** Task brief **
Retype every line from the start of the data down to and including the line with "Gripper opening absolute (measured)". Skip the pictures.

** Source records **
----

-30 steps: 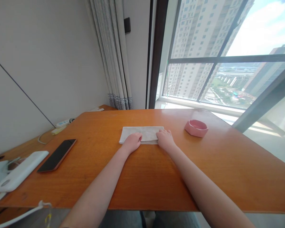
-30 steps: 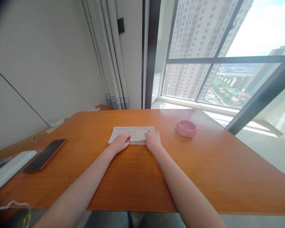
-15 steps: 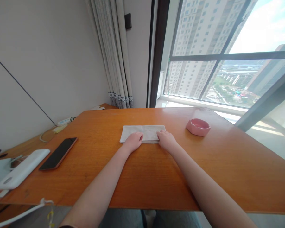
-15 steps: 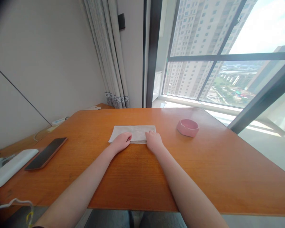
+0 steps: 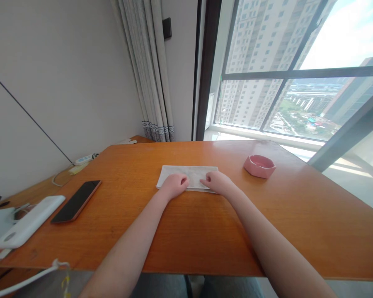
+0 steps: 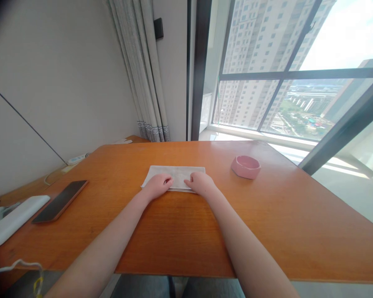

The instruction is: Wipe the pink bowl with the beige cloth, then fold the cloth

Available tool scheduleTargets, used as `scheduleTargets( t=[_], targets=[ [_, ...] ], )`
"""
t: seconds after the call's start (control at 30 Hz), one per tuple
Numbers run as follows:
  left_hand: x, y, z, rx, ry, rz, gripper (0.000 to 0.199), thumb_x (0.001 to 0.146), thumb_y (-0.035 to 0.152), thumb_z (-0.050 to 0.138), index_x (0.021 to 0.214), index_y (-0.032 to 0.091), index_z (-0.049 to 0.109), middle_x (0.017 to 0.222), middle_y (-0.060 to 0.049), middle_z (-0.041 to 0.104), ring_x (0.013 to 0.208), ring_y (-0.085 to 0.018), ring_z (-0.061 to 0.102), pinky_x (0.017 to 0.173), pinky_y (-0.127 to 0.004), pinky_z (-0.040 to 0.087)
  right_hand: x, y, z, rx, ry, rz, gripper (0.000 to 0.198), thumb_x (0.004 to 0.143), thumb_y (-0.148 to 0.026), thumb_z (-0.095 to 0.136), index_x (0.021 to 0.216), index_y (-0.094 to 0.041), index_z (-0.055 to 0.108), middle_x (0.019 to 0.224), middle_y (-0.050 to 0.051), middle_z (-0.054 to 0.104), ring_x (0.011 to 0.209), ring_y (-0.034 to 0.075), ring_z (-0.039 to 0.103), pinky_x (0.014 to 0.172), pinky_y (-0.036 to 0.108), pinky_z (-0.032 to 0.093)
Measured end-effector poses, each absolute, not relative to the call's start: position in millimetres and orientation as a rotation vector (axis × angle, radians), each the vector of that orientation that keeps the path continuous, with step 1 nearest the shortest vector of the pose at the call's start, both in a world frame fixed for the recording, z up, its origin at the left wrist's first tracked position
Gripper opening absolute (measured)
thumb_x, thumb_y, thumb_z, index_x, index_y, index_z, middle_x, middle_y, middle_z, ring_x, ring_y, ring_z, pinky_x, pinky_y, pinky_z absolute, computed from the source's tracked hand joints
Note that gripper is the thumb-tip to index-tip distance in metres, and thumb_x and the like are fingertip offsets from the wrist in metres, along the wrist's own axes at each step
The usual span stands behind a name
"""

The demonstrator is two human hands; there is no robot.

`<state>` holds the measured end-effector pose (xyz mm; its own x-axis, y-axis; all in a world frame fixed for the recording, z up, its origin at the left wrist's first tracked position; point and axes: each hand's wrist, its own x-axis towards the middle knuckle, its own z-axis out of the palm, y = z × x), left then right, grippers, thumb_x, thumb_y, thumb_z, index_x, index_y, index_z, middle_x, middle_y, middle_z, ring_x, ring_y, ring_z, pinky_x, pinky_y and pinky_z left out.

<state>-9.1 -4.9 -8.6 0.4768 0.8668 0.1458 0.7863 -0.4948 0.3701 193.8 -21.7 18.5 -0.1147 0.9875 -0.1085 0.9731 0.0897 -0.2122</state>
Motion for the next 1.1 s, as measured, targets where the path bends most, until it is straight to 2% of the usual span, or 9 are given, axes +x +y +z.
scheduleTargets(
  t=[0.07, 0.13, 0.2, 0.27, 0.43, 0.63, 0.77, 0.97, 1.1],
  targets=[
    [-11.7, 0.1, -10.4, 2.46, 1.57, 0.595, 0.028, 0.089, 0.03, 0.035, 0.085, 0.019, 0.06, 0.086, -0.006, 0.065, 0.082, -0.019, 0.057, 0.076, -0.03, 0.041, 190.7, -18.7, 15.2, -2.007, -2.166, 0.225, 0.037, 0.093, -0.04, 0.033, 0.092, -0.018, 0.063, 0.092, 0.008, 0.067, 0.085, 0.019, 0.06, 0.07, 0.028, 0.04],
    [-16.9, 5.7, -15.1, 2.399, 1.804, 0.656, 0.027, 0.088, 0.028, 0.038, 0.101, 0.019, 0.059, 0.109, -0.009, 0.063, 0.103, -0.022, 0.054, 0.089, -0.034, 0.039, 186.7, -15.8, 5.6, -1.968, -2.138, 0.134, 0.04, 0.095, -0.039, 0.029, 0.112, -0.017, 0.058, 0.116, 0.012, 0.06, 0.106, 0.021, 0.055, 0.087, 0.03, 0.038],
    [-23.8, 9.6, -20.5, 2.281, 2.032, 0.549, 0.034, 0.087, 0.03, 0.041, 0.117, 0.02, 0.054, 0.131, -0.013, 0.051, 0.12, -0.027, 0.045, 0.098, -0.041, 0.034, 183.1, -13.3, -7.7, -2.009, -2.168, 0.143, 0.048, 0.094, -0.044, 0.03, 0.132, -0.018, 0.045, 0.142, 0.013, 0.041, 0.13, 0.025, 0.036, 0.103, 0.038, 0.027],
    [-30.6, 10.6, -23.3, 2.175, 2.153, 0.367, 0.042, 0.089, 0.033, 0.038, 0.128, 0.02, 0.047, 0.141, -0.015, 0.04, 0.128, -0.03, 0.038, 0.102, -0.046, 0.031, 180.6, -11.3, -19.9, -2.114, -2.194, 0.217, 0.057, 0.094, -0.05, 0.026, 0.143, -0.021, 0.031, 0.153, 0.01, 0.022, 0.14, 0.029, 0.016, 0.11, 0.046, 0.015],
    [-43.6, 8.4, -13.5, 2.062, 2.297, 0.194, 0.046, 0.087, 0.032, 0.04, 0.13, 0.015, 0.043, 0.124, -0.02, 0.053, 0.115, -0.032, 0.051, 0.089, -0.041, 0.042, 178.9, -8.1, -29.2, -2.207, -2.201, 0.266, 0.062, 0.093, -0.053, 0.019, 0.148, -0.023, 0.02, 0.157, 0.008, 0.01, 0.143, 0.029, 0.007, 0.112, 0.048, 0.007],
    [-57.9, 16.4, -10.6, 1.912, 2.245, 0.103, 0.04, 0.084, 0.042, 0.045, 0.105, 0.01, 0.058, 0.104, -0.021, 0.065, 0.096, -0.029, 0.063, 0.074, -0.034, 0.047, 178.7, -7.6, -27.9, -2.211, -2.157, 0.282, 0.063, 0.093, -0.055, 0.021, 0.147, -0.023, 0.021, 0.156, 0.011, 0.009, 0.143, 0.03, 0.007, 0.112, 0.048, 0.007],
    [-56.5, 17.0, -13.9, 2.019, 2.163, 0.095, 0.033, 0.085, 0.038, 0.044, 0.091, 0.012, 0.063, 0.103, -0.021, 0.066, 0.098, -0.031, 0.063, 0.077, -0.035, 0.047, 179.4, -7.0, -29.0, -2.191, -2.164, 0.275, 0.064, 0.092, -0.055, 0.021, 0.147, -0.022, 0.022, 0.156, 0.011, 0.01, 0.143, 0.03, 0.007, 0.111, 0.047, 0.008],
    [-52.9, 17.0, -8.8, 2.08, 2.14, 0.241, 0.023, 0.087, 0.028, 0.041, 0.097, 0.015, 0.057, 0.103, -0.015, 0.066, 0.096, -0.025, 0.062, 0.078, -0.031, 0.045, 183.7, -5.0, -28.9, -2.356, -1.973, 0.253, 0.082, 0.085, -0.069, 0.024, 0.148, -0.016, 0.019, 0.155, 0.018, 0.01, 0.142, 0.031, 0.009, 0.111, 0.046, 0.008],
    [-62.3, 19.1, -7.3, 1.954, 2.214, 0.261, 0.022, 0.086, 0.033, 0.043, 0.1, 0.017, 0.051, 0.099, -0.013, 0.066, 0.092, -0.026, 0.063, 0.071, -0.032, 0.046, 186.8, -4.2, -26.9, -2.295, -2.0, 0.253, 0.076, 0.087, -0.066, 0.023, 0.146, -0.017, 0.024, 0.154, 0.017, 0.014, 0.142, 0.03, 0.012, 0.111, 0.047, 0.006]
  ],
)
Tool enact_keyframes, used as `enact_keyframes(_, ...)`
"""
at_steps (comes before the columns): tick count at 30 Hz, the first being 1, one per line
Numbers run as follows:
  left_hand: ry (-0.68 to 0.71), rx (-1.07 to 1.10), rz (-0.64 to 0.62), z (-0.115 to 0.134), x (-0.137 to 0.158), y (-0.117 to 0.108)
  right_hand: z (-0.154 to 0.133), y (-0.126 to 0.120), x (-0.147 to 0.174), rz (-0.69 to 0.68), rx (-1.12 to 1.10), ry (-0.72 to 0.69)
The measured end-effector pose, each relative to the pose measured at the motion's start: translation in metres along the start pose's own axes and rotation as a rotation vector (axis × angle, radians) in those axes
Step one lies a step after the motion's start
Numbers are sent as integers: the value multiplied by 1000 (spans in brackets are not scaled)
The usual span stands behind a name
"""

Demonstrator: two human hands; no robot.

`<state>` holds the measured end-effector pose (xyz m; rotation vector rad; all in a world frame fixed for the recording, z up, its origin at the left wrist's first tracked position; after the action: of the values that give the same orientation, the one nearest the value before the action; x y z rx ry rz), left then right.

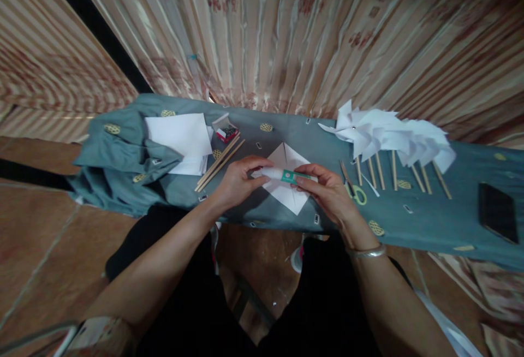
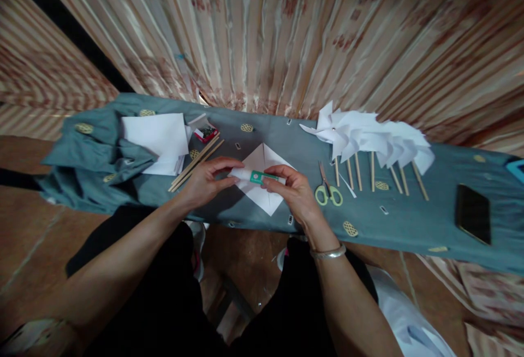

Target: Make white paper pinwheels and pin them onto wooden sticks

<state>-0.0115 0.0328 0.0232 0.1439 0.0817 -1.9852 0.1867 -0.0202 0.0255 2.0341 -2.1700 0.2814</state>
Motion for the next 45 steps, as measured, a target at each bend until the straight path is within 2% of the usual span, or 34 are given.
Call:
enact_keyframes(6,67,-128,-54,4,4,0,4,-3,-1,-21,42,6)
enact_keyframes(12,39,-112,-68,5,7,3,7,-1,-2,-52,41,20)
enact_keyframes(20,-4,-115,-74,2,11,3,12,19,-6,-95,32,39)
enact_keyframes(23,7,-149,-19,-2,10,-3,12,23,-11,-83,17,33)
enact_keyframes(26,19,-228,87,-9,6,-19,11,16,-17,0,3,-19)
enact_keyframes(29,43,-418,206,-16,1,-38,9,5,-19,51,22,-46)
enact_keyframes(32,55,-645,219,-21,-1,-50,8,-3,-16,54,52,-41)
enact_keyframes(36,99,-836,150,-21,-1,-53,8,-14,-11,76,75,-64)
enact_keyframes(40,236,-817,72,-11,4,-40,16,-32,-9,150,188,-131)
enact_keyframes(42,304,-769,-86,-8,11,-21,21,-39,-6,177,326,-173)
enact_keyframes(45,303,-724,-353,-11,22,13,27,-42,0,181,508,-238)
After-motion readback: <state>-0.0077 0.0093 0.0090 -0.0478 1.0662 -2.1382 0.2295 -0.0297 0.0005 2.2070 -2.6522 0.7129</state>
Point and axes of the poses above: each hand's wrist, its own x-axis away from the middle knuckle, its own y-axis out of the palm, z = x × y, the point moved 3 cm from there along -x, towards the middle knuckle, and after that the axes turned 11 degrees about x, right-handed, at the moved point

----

** Your response **
-30 steps: 
-30 steps: 
-15 steps: 
-15 steps: 
+0 steps: 
+0 steps: 

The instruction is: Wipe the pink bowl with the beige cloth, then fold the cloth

Available tool scheduleTargets, used as `scheduleTargets( t=[_], targets=[ [_, ...] ], )`
"""
t: seconds after the call's start (control at 30 Hz), one per tuple
Numbers run as follows:
  left_hand: x, y, z, rx, ry, rz, gripper (0.000 to 0.199), thumb_x (0.001 to 0.146), thumb_y (-0.035 to 0.152), thumb_z (-0.050 to 0.138), index_x (0.021 to 0.214), index_y (-0.032 to 0.091), index_z (-0.049 to 0.109), middle_x (0.017 to 0.222), middle_y (-0.060 to 0.049), middle_z (-0.041 to 0.104), ring_x (0.013 to 0.208), ring_y (-0.085 to 0.018), ring_z (-0.061 to 0.102), pinky_x (0.017 to 0.173), pinky_y (-0.127 to 0.004), pinky_z (-0.040 to 0.087)
  right_hand: x, y, z, rx, ry, rz, gripper (0.000 to 0.198), thumb_x (0.004 to 0.143), thumb_y (-0.148 to 0.026), thumb_z (-0.095 to 0.136), index_x (0.021 to 0.216), index_y (-0.094 to 0.041), index_z (-0.055 to 0.108), middle_x (0.019 to 0.224), middle_y (-0.050 to 0.051), middle_z (-0.054 to 0.104), ring_x (0.011 to 0.209), ring_y (-0.034 to 0.075), ring_z (-0.039 to 0.103), pinky_x (0.014 to 0.172), pinky_y (-0.036 to 0.108), pinky_z (-0.032 to 0.093)
Measured end-effector poses, each absolute, not relative to the call's start: position in millimetres and orientation as a rotation vector (axis × angle, radians), each the vector of that orientation that keeps the path continuous, with step 1 nearest the shortest vector of the pose at the call's start, both in a world frame fixed for the recording, z up, its origin at the left wrist's first tracked position
Gripper opening absolute (measured)

Exercise complete, with nothing further to add.